*** Begin section ***

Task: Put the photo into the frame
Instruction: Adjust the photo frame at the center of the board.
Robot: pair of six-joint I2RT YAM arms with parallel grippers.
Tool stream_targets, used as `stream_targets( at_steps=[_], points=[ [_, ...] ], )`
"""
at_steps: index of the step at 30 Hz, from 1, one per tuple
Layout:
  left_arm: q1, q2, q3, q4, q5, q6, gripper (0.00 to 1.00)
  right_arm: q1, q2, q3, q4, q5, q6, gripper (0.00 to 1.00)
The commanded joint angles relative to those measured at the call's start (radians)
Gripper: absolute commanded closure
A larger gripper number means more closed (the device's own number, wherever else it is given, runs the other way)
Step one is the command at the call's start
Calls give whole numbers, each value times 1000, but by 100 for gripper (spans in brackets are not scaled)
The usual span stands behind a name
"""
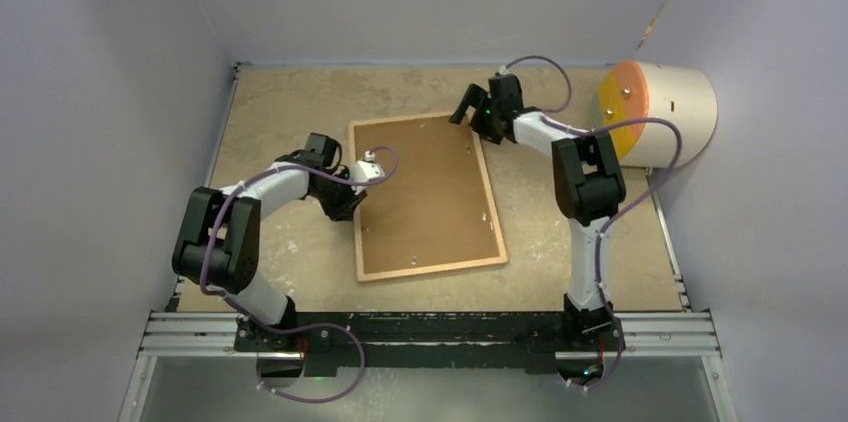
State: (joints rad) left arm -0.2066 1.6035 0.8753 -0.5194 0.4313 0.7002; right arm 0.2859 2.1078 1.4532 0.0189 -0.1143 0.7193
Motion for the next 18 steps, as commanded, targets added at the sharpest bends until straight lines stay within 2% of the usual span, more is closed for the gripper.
stream_targets(
  at_steps=[1,4,6,8,10,15,18],
  points=[
    [-167,15,35,-32,41,-39,74,164,155,230,-95,-186,-21,1],
    [-230,19,75,-65,64,-51,62,256,290,471,-184,-226,-41,1],
    [-237,10,105,-118,102,-44,44,295,364,618,-251,-253,-65,1],
    [-237,-20,121,-176,121,-19,29,308,401,709,-293,-267,-78,1],
    [-235,-69,128,-227,118,13,19,302,385,732,-322,-240,-100,1],
    [-200,-175,178,-383,114,123,13,211,220,622,-282,-113,-123,1],
    [-114,-172,273,-460,146,180,12,133,100,515,-275,-60,-119,1]
  ],
)
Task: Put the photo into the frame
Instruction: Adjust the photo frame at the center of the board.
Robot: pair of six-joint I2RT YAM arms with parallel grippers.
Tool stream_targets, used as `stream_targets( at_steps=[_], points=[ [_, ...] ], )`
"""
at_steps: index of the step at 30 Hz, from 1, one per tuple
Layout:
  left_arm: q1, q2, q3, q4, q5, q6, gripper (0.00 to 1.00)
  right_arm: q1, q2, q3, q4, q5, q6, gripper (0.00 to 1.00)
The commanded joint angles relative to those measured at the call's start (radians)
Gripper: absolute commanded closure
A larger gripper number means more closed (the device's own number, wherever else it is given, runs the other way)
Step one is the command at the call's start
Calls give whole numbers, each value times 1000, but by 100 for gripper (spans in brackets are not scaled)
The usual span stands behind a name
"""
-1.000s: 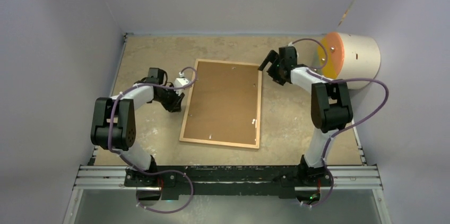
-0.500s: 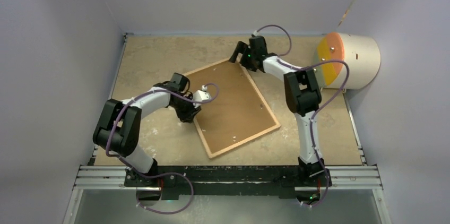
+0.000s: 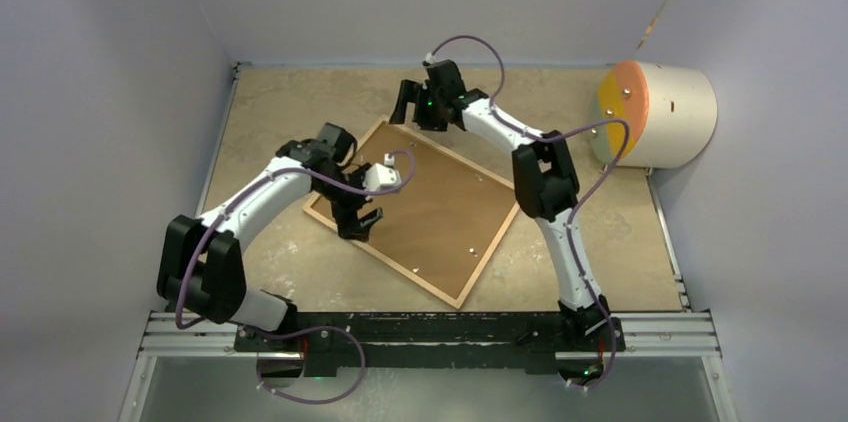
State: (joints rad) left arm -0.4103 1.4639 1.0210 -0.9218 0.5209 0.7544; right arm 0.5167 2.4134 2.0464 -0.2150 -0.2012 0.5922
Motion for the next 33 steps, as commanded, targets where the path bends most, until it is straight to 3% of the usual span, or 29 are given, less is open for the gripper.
stream_targets(
  at_steps=[1,5,8,11,16,21,26,33],
  points=[
    [137,-20,166,-62,62,135,12,-114,-251,-122,-49,54,9,1],
    [285,88,279,93,-29,45,15,-143,-426,-328,-89,131,32,1],
    [381,252,385,189,-88,-67,22,-147,-608,-549,-84,152,49,1],
    [471,380,476,213,-55,-138,30,-159,-786,-805,-79,146,59,1],
    [496,447,450,312,-77,-162,38,-184,-1061,-1114,-103,95,82,1],
    [496,457,369,367,-95,-152,42,-196,-1224,-1301,-160,65,104,1],
    [495,422,257,369,-48,-123,43,-202,-1260,-1425,-92,7,136,1],
    [465,354,90,339,-18,-37,45,-212,-1092,-1402,77,-66,96,1]
  ],
)
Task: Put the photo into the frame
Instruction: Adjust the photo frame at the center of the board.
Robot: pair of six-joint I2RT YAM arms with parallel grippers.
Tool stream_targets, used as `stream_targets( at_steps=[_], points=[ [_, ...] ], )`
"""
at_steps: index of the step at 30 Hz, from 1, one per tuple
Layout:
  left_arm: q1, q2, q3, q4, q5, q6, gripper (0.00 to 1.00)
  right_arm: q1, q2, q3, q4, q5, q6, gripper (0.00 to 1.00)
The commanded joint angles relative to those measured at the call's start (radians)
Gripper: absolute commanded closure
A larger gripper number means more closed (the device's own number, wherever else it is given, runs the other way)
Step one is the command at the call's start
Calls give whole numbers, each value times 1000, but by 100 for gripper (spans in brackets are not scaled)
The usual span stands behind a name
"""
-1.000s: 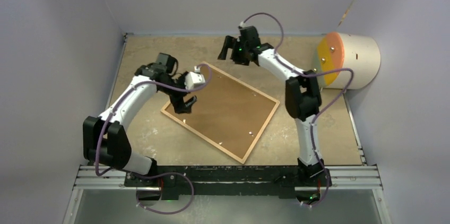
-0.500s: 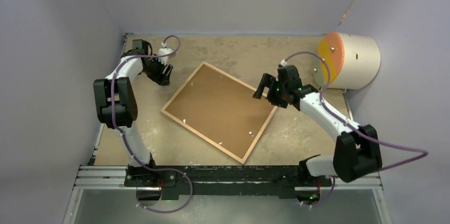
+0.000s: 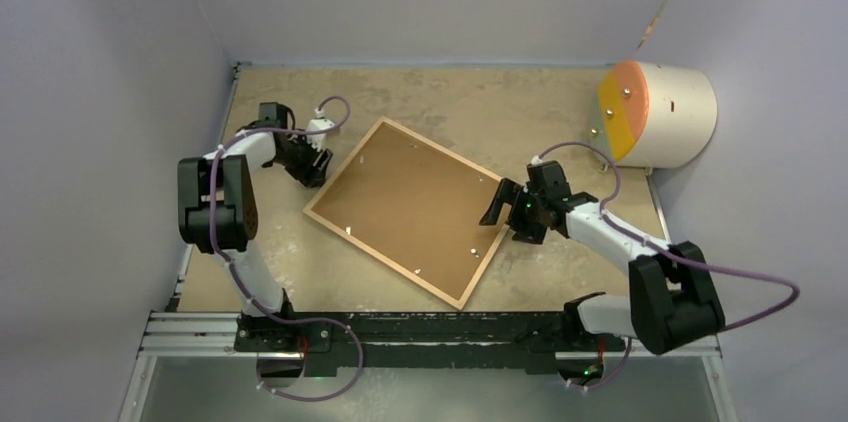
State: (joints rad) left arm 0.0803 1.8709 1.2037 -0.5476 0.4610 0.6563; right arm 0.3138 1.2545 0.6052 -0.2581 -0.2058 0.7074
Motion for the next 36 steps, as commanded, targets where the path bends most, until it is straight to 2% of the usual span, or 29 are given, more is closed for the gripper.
stream_targets(
  at_steps=[1,7,12,17,21,24,28,36],
  points=[
    [-33,-66,-119,-45,43,79,46,-10,87,68,124,-61,-38,1],
    [-72,-167,-238,-162,55,216,46,-12,227,255,102,-71,-99,1],
    [-73,-246,-269,-318,80,339,45,-12,321,359,58,-87,-124,1],
    [-61,-316,-239,-427,113,412,42,-13,334,454,-34,43,-141,1],
    [-11,-291,-160,-388,163,307,42,-12,278,492,21,83,-131,3],
    [9,-219,-108,-347,209,180,43,28,278,495,119,3,-71,8],
    [30,-134,-95,-233,191,24,57,152,359,542,192,-37,-33,12],
    [84,-22,-93,-230,290,0,77,339,649,742,314,-122,47,22]
  ],
)
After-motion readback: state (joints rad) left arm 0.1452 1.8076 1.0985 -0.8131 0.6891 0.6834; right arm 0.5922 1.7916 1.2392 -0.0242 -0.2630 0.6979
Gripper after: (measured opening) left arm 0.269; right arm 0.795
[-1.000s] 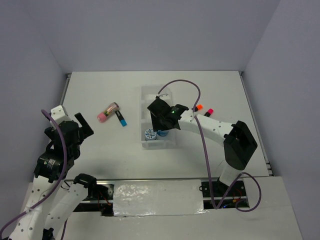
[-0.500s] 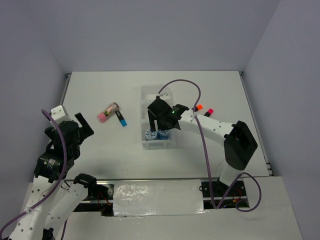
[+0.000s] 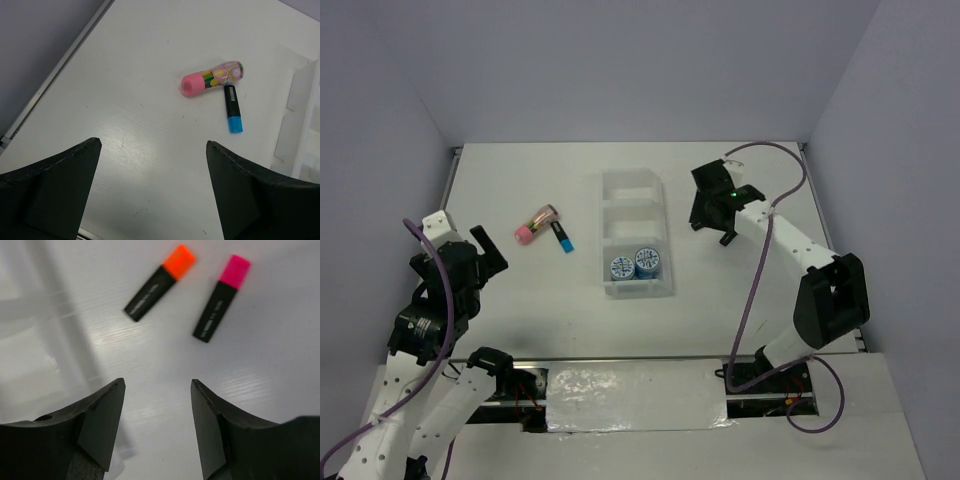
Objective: Sort the stationery into containers
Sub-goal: Pick up the pen from the center of the board.
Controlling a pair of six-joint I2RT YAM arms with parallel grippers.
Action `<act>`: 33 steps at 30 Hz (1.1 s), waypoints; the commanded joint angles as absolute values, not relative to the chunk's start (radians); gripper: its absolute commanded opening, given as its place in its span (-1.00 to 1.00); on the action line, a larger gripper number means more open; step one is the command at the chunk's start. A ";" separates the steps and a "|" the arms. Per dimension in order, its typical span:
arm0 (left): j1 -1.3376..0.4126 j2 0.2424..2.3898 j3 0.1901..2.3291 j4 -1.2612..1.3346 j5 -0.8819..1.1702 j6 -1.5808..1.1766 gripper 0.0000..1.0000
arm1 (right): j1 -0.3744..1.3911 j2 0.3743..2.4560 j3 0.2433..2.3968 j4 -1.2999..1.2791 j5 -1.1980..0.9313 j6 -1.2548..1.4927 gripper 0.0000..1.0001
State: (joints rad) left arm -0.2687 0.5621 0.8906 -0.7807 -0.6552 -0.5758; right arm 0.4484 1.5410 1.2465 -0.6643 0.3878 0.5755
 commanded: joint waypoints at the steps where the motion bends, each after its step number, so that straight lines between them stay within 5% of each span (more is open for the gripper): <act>1: -0.262 0.568 0.905 -0.736 -0.658 -0.560 0.99 | 0.355 1.561 1.203 -0.629 0.397 0.589 0.25; 6: -0.262 0.572 0.904 -0.732 -0.649 -0.552 0.99 | 0.206 1.675 1.221 -0.600 0.347 0.581 0.23; 25: -0.262 0.581 0.902 -0.727 -0.640 -0.548 0.99 | 0.081 1.934 1.321 -0.546 0.227 0.523 0.18; 33: -0.262 0.572 0.900 -0.727 -0.641 -0.549 0.99 | 0.060 1.941 1.325 -0.552 0.152 0.500 -0.53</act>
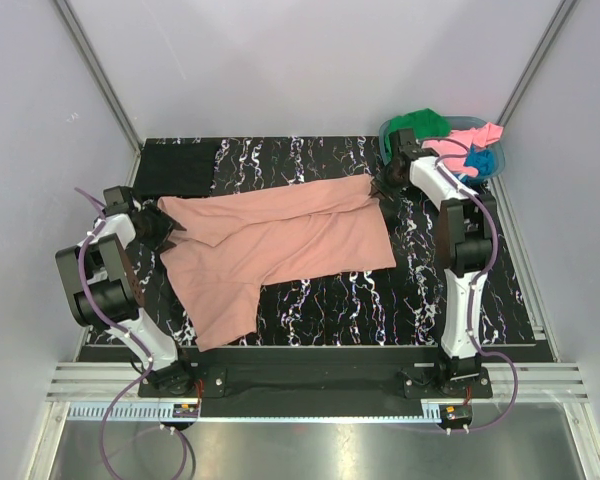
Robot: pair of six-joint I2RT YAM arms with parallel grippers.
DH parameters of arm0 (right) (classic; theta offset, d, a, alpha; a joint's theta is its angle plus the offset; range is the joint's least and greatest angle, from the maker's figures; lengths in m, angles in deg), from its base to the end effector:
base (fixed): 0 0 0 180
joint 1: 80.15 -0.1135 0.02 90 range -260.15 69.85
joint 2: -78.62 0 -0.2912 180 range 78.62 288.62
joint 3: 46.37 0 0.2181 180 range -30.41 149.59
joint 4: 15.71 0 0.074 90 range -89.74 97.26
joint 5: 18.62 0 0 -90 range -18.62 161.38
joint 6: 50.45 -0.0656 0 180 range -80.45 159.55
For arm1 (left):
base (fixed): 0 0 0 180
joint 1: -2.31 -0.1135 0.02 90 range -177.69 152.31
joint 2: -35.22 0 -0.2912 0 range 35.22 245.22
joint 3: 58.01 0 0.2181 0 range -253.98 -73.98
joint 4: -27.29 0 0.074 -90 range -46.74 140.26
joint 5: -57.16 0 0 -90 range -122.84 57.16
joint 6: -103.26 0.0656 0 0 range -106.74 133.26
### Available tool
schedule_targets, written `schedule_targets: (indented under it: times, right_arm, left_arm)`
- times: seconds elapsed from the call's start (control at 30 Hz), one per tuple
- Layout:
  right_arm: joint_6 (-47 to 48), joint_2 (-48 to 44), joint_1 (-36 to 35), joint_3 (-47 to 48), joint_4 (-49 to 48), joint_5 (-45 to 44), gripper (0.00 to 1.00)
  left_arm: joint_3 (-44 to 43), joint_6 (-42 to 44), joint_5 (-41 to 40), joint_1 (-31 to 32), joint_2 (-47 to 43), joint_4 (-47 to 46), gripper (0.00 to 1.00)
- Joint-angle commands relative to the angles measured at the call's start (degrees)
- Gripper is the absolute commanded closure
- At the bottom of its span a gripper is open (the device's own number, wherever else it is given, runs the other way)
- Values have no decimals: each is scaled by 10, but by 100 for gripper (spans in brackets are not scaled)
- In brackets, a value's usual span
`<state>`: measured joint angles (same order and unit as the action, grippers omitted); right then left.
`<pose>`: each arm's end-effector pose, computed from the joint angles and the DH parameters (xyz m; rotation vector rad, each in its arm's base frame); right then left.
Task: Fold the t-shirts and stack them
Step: Fold the tshirt
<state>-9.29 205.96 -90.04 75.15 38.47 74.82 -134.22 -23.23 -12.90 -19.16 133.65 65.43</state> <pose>0.4755 0.0869 0.2021 0.8741 2.5364 0.4227 0.3169 0.1006 0.2012 -1.1639 2.3532 -0.5477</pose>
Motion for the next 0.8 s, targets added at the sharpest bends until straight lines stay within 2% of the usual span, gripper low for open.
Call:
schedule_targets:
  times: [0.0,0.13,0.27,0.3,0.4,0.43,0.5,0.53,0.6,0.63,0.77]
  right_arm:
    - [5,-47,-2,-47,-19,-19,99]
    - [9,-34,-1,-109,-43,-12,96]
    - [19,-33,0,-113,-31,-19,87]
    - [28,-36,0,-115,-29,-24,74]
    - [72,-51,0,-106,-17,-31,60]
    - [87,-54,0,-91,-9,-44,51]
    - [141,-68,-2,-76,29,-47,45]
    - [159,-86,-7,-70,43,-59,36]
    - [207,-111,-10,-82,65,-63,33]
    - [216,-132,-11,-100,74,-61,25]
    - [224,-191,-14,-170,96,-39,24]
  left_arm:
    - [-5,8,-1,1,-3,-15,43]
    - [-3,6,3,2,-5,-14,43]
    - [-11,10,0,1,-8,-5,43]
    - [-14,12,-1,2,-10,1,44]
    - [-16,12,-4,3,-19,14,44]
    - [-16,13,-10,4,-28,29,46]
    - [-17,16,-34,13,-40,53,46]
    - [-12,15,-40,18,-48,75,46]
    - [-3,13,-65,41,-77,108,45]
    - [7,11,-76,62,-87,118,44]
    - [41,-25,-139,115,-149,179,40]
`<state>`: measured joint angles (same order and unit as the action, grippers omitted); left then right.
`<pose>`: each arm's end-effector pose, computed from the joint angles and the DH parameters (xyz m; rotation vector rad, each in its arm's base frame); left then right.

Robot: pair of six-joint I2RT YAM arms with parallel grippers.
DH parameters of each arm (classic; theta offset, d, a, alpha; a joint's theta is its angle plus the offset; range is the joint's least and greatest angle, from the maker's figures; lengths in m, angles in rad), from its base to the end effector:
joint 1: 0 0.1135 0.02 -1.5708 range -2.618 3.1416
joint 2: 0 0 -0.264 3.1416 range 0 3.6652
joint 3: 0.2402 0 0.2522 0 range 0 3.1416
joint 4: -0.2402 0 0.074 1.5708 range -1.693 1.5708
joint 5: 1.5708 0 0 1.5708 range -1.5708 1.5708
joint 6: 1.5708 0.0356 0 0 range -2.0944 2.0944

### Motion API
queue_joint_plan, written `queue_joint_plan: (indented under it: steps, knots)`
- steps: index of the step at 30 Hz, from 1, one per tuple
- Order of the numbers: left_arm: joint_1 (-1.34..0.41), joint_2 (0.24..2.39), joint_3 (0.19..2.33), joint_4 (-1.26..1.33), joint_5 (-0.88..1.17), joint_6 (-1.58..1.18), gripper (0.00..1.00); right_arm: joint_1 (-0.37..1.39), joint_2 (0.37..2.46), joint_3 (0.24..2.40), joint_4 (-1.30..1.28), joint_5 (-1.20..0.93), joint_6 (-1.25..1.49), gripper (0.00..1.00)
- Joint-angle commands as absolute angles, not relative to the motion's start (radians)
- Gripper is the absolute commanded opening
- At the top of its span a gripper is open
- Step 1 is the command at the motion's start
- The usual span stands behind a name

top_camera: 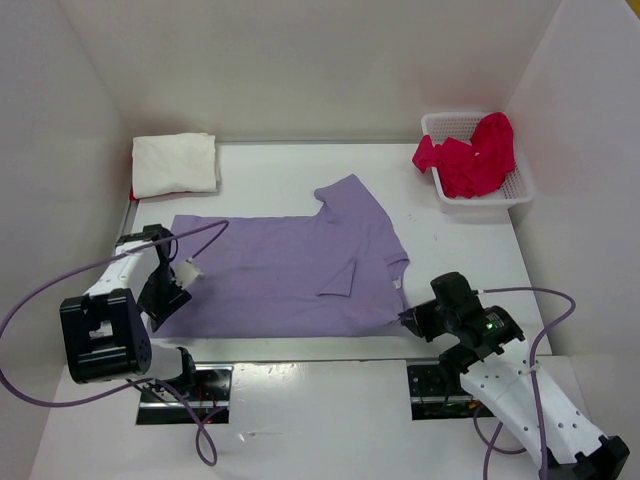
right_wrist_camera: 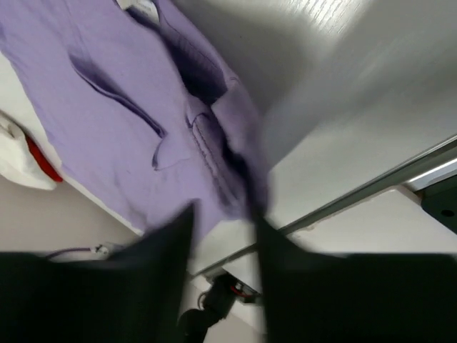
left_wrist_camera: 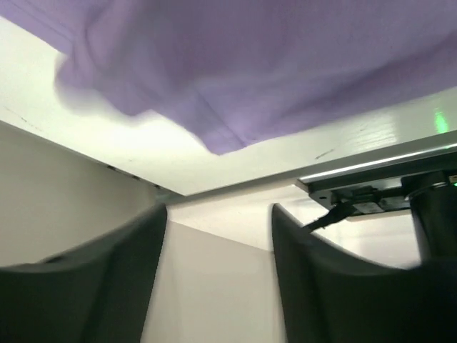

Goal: Fold and stack the t-shirts
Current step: Fold the flattened tshirt in 1/3 of the way

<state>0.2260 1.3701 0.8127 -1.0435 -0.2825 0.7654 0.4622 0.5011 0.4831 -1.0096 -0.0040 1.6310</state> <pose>0.1963 0.0553 0.1854 -0.7950 -2.8521 -0.3491 0.0815 0.0408 0.2021 1.5406 2.3319 0.6766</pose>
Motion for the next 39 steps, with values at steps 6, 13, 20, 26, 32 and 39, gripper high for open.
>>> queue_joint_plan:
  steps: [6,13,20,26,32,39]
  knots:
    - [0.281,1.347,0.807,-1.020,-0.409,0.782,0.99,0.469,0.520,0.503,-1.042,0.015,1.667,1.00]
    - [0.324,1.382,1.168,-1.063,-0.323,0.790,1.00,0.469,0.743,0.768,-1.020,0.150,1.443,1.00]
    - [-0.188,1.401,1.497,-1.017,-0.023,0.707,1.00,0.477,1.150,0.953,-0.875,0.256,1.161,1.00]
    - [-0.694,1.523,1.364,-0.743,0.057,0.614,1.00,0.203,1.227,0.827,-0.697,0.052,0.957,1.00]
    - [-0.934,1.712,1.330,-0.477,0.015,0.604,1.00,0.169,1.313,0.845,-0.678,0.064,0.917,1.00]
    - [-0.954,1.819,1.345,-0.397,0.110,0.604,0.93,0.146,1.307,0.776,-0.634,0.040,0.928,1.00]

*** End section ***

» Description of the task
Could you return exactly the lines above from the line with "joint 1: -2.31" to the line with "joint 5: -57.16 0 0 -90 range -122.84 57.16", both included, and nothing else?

» Response area
joint 1: -2.31 -0.1135 0.02 90 range -177.69 152.31
joint 2: -35.22 0 -0.2912 0 range 35.22 245.22
joint 3: 58.01 0 0.2181 0 range -253.98 -73.98
joint 4: -27.29 0 0.074 -90 range -46.74 140.26
joint 5: -57.16 0 0 -90 range -122.84 57.16

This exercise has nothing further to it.